Elnatan Salami אלנתן סלמי

Personal information
- Full name: Elnatan Salami
- Date of birth: April 5, 1986 (age 39)
- Place of birth: Petah Tikva, Israel
- Position: Striker

Team information
- Current team: Hapoel Mahane Yehuda

Youth career
- Hapoel Petah Tikva

Senior career*
- Years: Team / Apps / (Gls)
- 2003–2007: Hapoel Petah Tikva / 62 / (6)
- 2007–2008: Maccabi Herzliya / 12 / (0)
- 2008: Hapoel Petah Tikva / 0 / (0)
- 2008–2009: Maccabi Netanya / 5 / (0)
- 2009: → Hapoel Kfar Saba (loan) / 16 / (6)
- 2009–2010: Hapoel Petah Tikva / 31 / (6)
- 2010–2011: Sektzia Ness Ziona / 31 / (8)
- 2011–2012: Maccabi Ahi Nazareth / 16 / (7)
- 2012: Hapoel Acre / 0 / (0)
- 2013: Beitar Tel Aviv Ramla / 20 / (4)
- 2013–2014: Hapoel Afula / 14 / (2)
- 2014–2015: F.C. Shikun HaMizrah / 30 / (7)
- 2015–2016: Beitar Kfar Saba / 29 / (11)
- 2016: Hapoel Mahane Yehuda / 13 / (2)
- 2016–2018: Beitar Kfar Saba / 47 / (7)
- 2019: Hapoel Bik'at HaYarden / 2 / (0)
- 2019–2020: Beitar Petah Tikva / 6 / (0)
- 2022: Beitar Kfar Saba / 1 / (0)

International career
- 2002–2003: Israel U17 / 12 / (3)
- 2004: Israel U18 / 4 / (0)
- 2003: Israel U19 / 1 / (0)
- 2004: Israel U21 / 1 / (0)

= Elnatan Salami =

Israeli footballer (born 1986)

Elnatan Salami (אלנתן סלמי; born April 5, 1986) is an Israeli footballer who plays for Beitar Petah Tikva.
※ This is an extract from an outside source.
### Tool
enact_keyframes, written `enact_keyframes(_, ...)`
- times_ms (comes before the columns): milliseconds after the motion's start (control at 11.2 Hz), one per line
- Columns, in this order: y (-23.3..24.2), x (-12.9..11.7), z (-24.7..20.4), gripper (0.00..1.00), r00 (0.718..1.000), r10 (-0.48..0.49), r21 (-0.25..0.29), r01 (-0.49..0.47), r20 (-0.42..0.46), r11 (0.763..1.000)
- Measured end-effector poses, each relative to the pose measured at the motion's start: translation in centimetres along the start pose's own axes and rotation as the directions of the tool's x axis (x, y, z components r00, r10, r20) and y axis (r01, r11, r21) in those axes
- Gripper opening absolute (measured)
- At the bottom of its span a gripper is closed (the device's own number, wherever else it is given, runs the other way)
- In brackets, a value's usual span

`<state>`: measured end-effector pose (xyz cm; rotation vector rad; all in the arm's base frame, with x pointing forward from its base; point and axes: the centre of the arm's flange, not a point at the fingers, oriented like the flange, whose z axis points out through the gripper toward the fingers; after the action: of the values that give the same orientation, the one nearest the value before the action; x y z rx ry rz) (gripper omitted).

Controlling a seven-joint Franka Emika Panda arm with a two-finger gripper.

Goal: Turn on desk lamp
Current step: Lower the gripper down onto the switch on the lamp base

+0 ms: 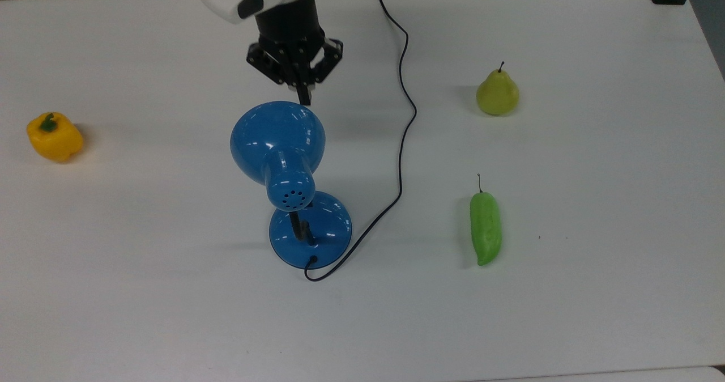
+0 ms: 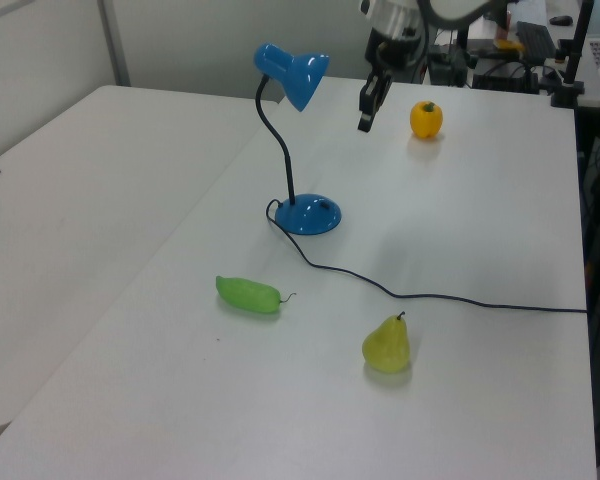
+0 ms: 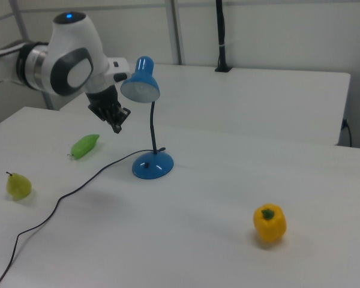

He previously played for Hapoel Petah Tikva, Maccabi Herzliya, Maccabi Netanya, Hapoel Acre, Beitar Tel Aviv Ramla, Hapoel Afula, F.C. Shikun HaMizrah, Sektzia Ness Ziona and Hapoel Kfar Saba. At international level, Salami was capped at levels from under-17 to under-21.

==Career==
Salami has started his career in Hapoel Petah Tikva youth club and in the 2003/04 season he was promoted to the senior team. Salami won the Toto Cup with Petah Tikva in 2004/05, and stayed with the club another two seasons until it dropped to the second league. He played 20 games with Petah Tikva during the 2006/07 season, earning three yellow cards. In the 2007/08 season, Salami moved to Maccabi Herzliya and played 12 games, earning three yellow cards but failing to score a goal. At the end of that season Herzliyya dropped to the second league, but at the start of the next season he moved back to Hapoel Petah Tikva. In the beginning of the 2008/09 season, towards the end of September, Salami moved to Maccabi Netanya and was released at the end of December to Hapoel Kfar Saba.